Uncivil unions - Page 3

What the fight over Larry Mazzola says about the progressive and labor movements and their uneasy relationship
Larry Mazzola

The union's biggest allies in City Hall are the exact same six supervisors who voted against Mazzola.

So why this standoff? SEIU, Unite Here, and other progressive unions share the Labor Council with the building trades, which are traditionally more conservative and friendly with downtown and, these days, starting to really get desperate for work. "We have thousands of guys on the verge of losing their homes and families," Theriault said. "We are desperate."

That was one reason the San Francisco Labor Council last year cut a deal with Lennar Corporation to back Proposition G, which lets Lennar develop more than 10,000 homes in the southeast sector of the city. Daly, who wanted firmer guarantees of more affordable housing, was livid over the deal and has been at odds with the council ever since. But Daly said labor's undercutting of progressives goes back even further and includes the early reelection endorsement Rosselli's UHW gave Newsom in 2007, which helped keep big-name local progressives out of the race.

Tenants groups, affordable housing advocates, and alternative transportation supporters form the backbone of progressive politics, but on development projects, they often clash with the trade unionists who just want work. And labor expects support from the progressive supervisors. As Mazzola pointed out, "It was labor that got most of those guys elected."

But labor has its own fights on the horizon. SEIU fears deep city job cuts if the Mayor's Office can't be persuaded to start supporting new revenue measures.

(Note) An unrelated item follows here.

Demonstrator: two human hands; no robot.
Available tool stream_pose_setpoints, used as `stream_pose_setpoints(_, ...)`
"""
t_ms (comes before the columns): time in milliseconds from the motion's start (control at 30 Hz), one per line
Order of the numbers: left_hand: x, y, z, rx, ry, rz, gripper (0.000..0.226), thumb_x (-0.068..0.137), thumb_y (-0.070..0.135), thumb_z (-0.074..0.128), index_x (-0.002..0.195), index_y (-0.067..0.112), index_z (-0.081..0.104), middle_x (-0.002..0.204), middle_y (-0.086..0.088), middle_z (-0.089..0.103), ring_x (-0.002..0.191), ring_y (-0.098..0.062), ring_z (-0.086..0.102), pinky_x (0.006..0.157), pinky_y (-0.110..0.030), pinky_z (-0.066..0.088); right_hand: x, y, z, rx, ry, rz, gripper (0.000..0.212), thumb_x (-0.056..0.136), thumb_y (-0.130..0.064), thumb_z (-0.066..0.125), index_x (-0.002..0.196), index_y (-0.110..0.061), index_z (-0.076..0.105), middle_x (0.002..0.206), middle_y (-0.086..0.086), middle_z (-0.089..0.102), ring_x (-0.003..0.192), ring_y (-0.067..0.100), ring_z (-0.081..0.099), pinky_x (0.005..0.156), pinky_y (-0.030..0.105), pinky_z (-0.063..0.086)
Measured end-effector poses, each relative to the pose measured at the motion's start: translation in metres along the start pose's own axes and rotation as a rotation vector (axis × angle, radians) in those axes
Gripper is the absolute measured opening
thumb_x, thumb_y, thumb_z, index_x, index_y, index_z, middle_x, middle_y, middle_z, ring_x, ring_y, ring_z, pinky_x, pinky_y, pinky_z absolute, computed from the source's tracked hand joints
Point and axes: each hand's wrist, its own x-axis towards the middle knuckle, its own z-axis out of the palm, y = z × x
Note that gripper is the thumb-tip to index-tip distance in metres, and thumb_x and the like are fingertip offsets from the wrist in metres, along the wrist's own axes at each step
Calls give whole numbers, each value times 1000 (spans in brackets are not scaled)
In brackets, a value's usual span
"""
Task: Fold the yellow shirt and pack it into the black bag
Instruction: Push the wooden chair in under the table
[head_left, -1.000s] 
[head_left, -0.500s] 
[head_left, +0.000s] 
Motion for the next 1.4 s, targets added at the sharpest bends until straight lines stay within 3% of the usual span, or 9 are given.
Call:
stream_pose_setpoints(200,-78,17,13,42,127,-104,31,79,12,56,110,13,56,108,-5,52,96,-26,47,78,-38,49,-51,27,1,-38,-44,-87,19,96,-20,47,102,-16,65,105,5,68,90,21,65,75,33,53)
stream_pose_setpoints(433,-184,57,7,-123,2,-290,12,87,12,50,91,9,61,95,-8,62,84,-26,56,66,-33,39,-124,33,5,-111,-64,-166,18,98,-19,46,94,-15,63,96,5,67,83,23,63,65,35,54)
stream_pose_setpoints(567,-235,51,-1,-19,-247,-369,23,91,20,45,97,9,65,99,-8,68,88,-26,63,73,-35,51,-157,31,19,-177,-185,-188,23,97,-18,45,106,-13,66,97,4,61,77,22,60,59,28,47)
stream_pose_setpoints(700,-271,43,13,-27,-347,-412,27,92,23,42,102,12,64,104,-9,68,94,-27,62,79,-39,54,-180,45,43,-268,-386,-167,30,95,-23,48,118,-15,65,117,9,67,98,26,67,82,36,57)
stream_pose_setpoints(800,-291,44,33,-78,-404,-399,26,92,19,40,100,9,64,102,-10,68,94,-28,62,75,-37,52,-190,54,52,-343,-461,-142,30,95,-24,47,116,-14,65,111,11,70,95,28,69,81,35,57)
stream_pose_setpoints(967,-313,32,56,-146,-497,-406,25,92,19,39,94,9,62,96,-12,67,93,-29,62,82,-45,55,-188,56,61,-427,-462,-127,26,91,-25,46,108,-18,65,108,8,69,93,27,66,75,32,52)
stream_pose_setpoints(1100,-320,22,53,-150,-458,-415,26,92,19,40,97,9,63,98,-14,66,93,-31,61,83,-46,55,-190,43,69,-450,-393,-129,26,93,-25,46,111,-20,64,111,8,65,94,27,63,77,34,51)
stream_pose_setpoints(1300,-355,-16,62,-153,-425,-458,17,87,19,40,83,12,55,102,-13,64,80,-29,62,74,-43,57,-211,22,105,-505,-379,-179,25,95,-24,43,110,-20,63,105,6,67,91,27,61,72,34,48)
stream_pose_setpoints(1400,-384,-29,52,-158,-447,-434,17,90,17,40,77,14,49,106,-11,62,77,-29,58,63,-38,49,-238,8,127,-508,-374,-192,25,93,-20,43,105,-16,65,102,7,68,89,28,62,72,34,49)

NUHW is getting challenged by SEIU for every member the try to sign up. And Unite Here's hotel contracts start expiring in six months, reopening its battle with downtown hotel managers.

"We're going to be in a real war with some of those employers," Casey said. Yet he said its actually good time for the otherwise distracting fights with SEIU over how nice to play with big corporations. "I embrace this fight because I think this is exactly the struggle we need to have in the labor movement."

But the Mazzola fight was one that neither side relished.


The Board of Supervisors chambers was filled with union members flying their colors on April 14, but the progressive supervisors were just as unified, voting 6-5 to reject Mazzola. All that was left was the political posturing, the decision of what to do next, and the fallout.

"I am disappointed and surprised by the board's action," Sup. Sean Elsbernd (who voted for Mazzola and publicly called it "a sin" to deny him) told us, refusing to confirm the private joy over the outcome that many sources say he has expressed. "What shocked me is a majority of the board turned their back on labor."

Daly admits that the standoff hurt progressives. "I'm not sure who came up with it, but it's certainly true that the Sean Elsbernds of the world were able to take full advantage of the situation to drive a wedge between unions and progressives," Daly said.

Yet Daly noted how ridiculous is was for Sups. Elsbernd and Michela Alioto-Pier to be publicly professing such fealty to labor while opposing revenue measures that would minimize layoffs. "At the same time the plumbers were attacking me, I was sponsoring paid sick days," Daly said. "It's the six members of the board that are the most pro-labor who voted against Larry Mazzola."

Politically, Elsbernd says the progressives misplaced their hand. "I think the easy middle ground for them was to reject Mazzola and send it back to committee," Elsbernd said. Others echoed that point.